ASSIGNMENT: Print exactly the line that contains "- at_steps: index", then every following line through the end of the material; include nothing else and no pictures.

Segment Open

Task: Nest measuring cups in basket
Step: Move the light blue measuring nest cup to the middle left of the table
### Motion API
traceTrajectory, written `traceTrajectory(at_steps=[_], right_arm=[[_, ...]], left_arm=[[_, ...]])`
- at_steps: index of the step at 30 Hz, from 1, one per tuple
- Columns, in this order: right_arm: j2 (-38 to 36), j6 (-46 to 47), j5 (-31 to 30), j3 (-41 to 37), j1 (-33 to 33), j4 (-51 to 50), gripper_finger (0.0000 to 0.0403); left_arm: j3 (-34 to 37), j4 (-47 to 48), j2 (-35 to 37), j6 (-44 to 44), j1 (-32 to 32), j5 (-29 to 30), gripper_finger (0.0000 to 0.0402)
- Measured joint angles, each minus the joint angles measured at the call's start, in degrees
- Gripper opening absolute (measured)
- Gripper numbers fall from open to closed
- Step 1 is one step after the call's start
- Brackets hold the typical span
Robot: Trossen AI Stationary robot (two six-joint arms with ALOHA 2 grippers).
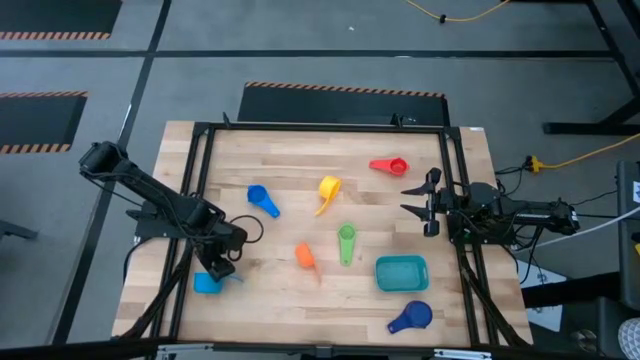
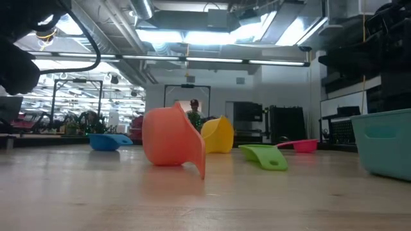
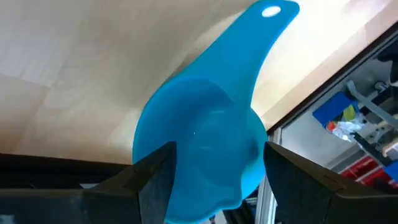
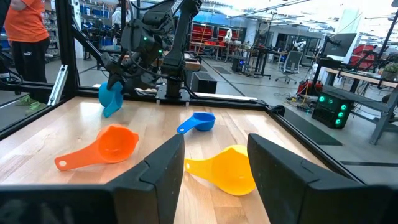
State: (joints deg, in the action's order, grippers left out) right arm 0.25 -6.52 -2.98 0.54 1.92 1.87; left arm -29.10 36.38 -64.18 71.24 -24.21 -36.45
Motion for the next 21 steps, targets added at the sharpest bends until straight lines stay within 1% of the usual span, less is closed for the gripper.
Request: traceTrajectory(at_steps=[12, 17, 21], right_arm=[[0.00, 0.00, -0.01, 0.00, -0.01, 0.00, 0.0182], [-0.01, 0.00, 0.00, 0.00, -0.01, 0.02, 0.0182], [0.00, 0.00, -0.01, 0.00, 0.01, 0.00, 0.0182]], left_arm=[[0.00, -0.91, 0.00, 0.02, -2.24, -0.13, 0.0196], [0.00, -3.39, 0.00, 0.04, -3.27, 0.02, 0.0173], [0.00, -4.55, 0.00, 0.06, -4.05, 1.36, 0.0150]])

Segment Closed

OUTPUT:
- at_steps: index of the step at 30 Hz, from 1, one per tuple
- Columns, in this order: right_arm: j2 (-38 to 36), j6 (-46 to 47), j5 (-31 to 30), j3 (-41 to 37), j1 (-33 to 33), j4 (-51 to 50), gripper_finger (0.0000 to 0.0403); left_arm: j3 (-34 to 37), j4 (-47 to 48), j2 (-35 to 37), j6 (-44 to 44), j1 (-32 to 32), j5 (-29 to 30), gripper_finger (0.0000 to 0.0402)
- Measured joint angles, each minus the joint angles measured at the call's start, in degrees
- Gripper opening absolute (measured)
- Gripper numbers fall from open to closed
- Step 1 is one step after the call's start
- Brackets hold the typical span
Robot: Trossen AI Stationary robot (two six-joint arms with ALOHA 2 grippers).
State: (joints deg, in the action's order, grippers left out) right arm 0.25 -6.52 -2.98 0.54 1.92 1.87; left arm -29.10 36.38 -64.18 71.24 -24.21 -36.45
Motion for the next 21 steps, targets added at the sharpest bends until straight lines stay within 1% of the usual span, less is closed for the gripper.
Request: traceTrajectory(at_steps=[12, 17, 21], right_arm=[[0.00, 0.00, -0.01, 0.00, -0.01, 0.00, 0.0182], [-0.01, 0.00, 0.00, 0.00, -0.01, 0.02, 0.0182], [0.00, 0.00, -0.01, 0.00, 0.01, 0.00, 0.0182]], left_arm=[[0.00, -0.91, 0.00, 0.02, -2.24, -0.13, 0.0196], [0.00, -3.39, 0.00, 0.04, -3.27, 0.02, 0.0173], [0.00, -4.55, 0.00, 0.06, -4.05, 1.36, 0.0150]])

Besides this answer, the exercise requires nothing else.